Composition for percussion ensemble by John Cage

But What About the Noise of Crumpling Paper Which He Used to Do in Order to Paint the Series of "Papiers Froissés" Or Tearing Up Paper to Make "Papiers Déchirés?" Arp Was Stimulated by Water (Sea, Lake, and Flowing Waters Like Rivers), Forests, sometimes shortened as But What About the Noise ..., is a composition for percussion ensemble by American composer John Cage. It was finished in 1985.

== Composition ==
John Cage composed this piece as a way of celebrating the work of Jean Arp on the occasion of the centenary of his birth. Jean Arp, an artist in which John Cage found much inspiration in the period the piece was composed in, created paintings and collages, circa 1915–1930, including maneuvers of chance, like dropping cutouts of paper or strings and cementing them where they fell. John Cage attempted to recreate the spirit of simultaneity and subtlety of the works by Jean Arp. Its long title comes from one of the letters sent as response to one of John Cage's letters made by Greta Ströh, the director of the Arp Foundation at the time. Even though Cage's inspiration came through the works by Arp, the composition is dedicated to Les Percussions de Strasbourg. This piece features what are often called by John Cage "sounds of nature", which consist of sounds that resemble environments, and use word in his music, therefore blurring the line between music and literature, as he did in Child of Tree, Food and Ryoanji. This piece was finished in August 1985 and was published that same year by Edition Peters in New York.

== Structure ==
The composition is in one movement and its performance duration may vary from realization to realization, but it typically lasts for about twenty minutes. It is scored for a percussion ensemble. However, whereas the score includes parts for ten players, John Cage's indeterminate style makes clear that the ensemble could consist of any number of players between three and ten, and both the desired timelength and the amount of repetitions would vary depending on the will of the performers. The tempo in this composition is meant to be slow, but dependent on the performers, and it is not necessary that all performers maintain the same tempo. It allows for several changes of dynamics, completely dependent on the performers, as they are not mentioned in the original score. As specified by Cage, the performers may be stationed around the audience, or within it in the case that the audience is not seated. However, the performers can also be on the stage, as long as they are not close to one another.

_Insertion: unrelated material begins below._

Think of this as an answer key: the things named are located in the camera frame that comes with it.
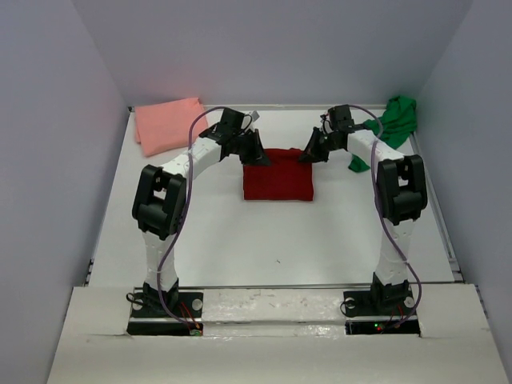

This piece uses graphic notation and consists of lines of text where "." is a quarter note rest, "+" is a slightly resonant instrument made of wood, metal and glass, "O" is the sound of pouring or bubbling in water and crumpling and tearing paper, and "(" and ")" are also these sounds but cut in half, that is, sounded twice and always for the same length of time.

== Recordings ==
Given the indeterminate nature of this composition, each performance tends to feature distinct traits, and the main performer is often credited for realizing the piece. The following is a partial list of recordings of this piece:

- The Maelström Percussion Ensemble made a five-performer recording of the piece, realized by Jan Williams. It was recorded between May 28 and June 1, 1995 and released by Hat Hut.
- The Helios Quartet recorded the piece in 2001. The recording was released in January 2002 by WERGO.
- The Amadinda Percussion Group also recorded the piece later in 2011. The recording was released in April 2011 by Hungaroton.